- Problem:
Give the count of lines in the entries below that contain the string "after", and only that count.

- Collected data:
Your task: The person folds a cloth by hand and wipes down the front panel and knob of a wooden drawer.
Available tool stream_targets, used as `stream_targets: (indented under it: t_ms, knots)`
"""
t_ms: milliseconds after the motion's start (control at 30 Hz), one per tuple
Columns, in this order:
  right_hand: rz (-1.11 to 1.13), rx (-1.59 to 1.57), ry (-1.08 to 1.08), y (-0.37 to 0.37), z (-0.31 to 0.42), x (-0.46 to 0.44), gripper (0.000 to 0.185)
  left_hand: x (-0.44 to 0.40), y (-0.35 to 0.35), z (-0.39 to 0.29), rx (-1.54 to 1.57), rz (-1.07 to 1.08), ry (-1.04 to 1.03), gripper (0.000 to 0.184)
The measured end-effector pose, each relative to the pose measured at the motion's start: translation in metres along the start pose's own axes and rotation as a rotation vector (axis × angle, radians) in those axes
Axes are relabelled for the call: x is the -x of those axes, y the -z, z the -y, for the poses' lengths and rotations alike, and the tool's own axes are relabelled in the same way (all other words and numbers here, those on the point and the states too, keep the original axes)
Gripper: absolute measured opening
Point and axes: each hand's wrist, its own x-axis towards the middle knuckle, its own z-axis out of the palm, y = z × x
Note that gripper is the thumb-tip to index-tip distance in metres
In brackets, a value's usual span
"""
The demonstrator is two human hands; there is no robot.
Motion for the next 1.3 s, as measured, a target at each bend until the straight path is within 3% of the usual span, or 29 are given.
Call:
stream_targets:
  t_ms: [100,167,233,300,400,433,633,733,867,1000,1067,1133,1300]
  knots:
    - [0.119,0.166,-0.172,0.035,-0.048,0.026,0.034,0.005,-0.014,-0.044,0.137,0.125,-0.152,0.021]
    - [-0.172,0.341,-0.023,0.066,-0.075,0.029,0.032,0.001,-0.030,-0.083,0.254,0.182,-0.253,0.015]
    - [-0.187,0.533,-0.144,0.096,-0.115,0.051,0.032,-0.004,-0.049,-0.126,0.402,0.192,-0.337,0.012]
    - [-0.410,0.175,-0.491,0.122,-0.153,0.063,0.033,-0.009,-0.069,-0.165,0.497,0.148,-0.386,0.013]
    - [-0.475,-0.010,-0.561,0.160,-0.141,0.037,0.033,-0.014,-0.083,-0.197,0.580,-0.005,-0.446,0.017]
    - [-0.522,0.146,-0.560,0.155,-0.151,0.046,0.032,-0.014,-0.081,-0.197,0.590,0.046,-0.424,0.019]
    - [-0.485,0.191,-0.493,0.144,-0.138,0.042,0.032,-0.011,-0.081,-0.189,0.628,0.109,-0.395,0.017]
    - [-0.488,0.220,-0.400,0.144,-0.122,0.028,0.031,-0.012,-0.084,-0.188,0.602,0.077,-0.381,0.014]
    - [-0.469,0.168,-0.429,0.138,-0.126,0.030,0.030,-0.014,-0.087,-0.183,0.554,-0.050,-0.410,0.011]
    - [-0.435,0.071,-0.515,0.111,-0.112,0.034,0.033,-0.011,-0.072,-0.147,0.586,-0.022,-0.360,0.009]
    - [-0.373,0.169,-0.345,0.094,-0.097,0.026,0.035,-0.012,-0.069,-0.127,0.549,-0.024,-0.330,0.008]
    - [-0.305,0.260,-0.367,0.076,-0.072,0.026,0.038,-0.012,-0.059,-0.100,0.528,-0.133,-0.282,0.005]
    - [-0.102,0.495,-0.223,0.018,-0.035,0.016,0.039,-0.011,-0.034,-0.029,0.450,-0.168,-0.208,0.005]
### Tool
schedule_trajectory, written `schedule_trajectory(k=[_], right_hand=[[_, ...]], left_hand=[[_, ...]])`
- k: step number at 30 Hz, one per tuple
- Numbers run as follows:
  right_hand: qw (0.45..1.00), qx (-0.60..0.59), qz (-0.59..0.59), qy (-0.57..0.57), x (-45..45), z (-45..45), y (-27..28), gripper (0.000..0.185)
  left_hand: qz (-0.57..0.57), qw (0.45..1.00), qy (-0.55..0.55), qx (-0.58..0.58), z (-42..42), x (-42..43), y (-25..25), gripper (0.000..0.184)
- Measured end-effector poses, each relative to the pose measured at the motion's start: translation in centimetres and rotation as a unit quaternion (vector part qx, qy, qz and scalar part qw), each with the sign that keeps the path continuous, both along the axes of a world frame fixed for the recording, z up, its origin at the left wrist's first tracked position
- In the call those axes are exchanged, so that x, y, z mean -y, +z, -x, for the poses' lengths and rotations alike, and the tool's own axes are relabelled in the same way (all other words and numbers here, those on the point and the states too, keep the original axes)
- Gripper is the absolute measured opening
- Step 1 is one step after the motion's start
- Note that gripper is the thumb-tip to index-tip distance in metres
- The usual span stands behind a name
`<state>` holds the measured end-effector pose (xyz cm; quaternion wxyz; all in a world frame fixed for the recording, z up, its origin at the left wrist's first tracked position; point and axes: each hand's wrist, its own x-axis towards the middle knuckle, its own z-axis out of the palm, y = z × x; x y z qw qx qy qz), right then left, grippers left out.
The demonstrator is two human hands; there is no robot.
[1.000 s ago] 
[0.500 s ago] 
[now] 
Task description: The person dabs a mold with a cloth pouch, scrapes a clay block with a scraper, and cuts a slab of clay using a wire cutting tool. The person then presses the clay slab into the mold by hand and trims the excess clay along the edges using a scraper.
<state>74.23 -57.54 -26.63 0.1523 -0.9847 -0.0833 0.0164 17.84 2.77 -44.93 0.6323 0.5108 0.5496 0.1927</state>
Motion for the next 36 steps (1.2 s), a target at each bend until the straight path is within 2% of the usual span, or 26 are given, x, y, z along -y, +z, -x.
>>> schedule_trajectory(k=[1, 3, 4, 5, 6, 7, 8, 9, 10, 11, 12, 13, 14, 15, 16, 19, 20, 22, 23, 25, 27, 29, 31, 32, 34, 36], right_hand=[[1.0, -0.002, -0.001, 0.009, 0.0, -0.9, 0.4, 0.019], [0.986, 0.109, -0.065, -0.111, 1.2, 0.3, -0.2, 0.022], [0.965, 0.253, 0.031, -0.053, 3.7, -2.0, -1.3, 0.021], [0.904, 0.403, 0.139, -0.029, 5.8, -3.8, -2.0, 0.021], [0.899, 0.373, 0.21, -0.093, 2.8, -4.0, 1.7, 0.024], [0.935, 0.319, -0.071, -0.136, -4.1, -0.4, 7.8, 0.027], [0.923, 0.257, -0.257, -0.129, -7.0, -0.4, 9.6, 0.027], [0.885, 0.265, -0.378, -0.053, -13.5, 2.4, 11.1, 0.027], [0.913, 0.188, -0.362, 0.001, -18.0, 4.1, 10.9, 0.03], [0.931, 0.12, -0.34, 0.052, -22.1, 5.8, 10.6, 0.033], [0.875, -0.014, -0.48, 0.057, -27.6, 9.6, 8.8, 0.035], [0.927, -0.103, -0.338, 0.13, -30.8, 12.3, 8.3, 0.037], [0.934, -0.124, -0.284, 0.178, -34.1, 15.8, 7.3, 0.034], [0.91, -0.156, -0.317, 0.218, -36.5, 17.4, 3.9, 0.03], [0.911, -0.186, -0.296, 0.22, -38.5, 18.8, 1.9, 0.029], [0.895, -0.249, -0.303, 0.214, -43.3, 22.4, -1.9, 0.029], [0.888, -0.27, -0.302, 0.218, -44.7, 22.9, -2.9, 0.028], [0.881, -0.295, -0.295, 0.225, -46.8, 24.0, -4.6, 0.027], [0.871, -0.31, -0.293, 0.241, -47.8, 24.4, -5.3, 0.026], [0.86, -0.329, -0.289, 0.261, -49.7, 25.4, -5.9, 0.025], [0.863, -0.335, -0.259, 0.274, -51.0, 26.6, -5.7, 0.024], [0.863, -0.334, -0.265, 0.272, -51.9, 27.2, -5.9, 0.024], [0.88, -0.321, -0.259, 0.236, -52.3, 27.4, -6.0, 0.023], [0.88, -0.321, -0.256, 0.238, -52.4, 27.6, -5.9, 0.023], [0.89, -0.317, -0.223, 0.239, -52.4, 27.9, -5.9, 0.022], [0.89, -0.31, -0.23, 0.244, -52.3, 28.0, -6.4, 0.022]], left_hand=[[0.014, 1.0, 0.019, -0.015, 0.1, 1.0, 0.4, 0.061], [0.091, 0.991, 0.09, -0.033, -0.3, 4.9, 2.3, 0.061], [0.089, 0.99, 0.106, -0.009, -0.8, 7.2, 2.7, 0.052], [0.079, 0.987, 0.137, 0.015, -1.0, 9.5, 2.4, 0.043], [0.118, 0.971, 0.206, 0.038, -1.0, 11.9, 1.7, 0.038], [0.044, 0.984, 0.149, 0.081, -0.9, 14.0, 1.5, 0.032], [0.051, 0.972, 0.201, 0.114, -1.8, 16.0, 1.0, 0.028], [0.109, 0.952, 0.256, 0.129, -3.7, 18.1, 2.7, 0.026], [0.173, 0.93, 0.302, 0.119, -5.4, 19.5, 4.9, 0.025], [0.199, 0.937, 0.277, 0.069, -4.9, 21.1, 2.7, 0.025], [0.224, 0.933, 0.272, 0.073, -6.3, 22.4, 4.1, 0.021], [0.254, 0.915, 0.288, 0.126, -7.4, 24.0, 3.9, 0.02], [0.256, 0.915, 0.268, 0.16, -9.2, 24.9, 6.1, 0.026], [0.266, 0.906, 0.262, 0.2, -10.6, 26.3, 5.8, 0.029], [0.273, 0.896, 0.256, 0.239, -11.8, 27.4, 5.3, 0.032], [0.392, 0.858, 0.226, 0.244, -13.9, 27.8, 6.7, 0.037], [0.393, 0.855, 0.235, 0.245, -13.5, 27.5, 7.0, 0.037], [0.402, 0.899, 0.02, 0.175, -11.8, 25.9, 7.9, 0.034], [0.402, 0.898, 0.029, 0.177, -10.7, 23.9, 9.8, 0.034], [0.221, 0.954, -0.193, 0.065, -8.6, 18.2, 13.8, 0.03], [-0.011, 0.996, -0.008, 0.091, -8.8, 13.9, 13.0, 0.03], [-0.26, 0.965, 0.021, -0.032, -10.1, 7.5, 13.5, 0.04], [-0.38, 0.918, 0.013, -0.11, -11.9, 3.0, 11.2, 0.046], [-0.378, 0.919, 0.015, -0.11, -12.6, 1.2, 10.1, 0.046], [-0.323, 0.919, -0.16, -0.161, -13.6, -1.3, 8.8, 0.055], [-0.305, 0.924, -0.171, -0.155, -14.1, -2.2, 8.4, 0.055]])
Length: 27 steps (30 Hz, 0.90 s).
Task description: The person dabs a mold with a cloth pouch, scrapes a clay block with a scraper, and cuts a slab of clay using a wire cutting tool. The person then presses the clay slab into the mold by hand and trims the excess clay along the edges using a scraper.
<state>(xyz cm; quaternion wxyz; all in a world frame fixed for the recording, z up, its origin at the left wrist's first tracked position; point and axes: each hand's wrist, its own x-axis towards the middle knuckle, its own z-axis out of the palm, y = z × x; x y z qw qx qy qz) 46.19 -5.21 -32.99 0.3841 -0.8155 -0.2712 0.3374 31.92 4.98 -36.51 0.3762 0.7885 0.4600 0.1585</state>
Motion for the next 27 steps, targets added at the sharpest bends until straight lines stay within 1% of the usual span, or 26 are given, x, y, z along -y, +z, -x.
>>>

- Answer section:
2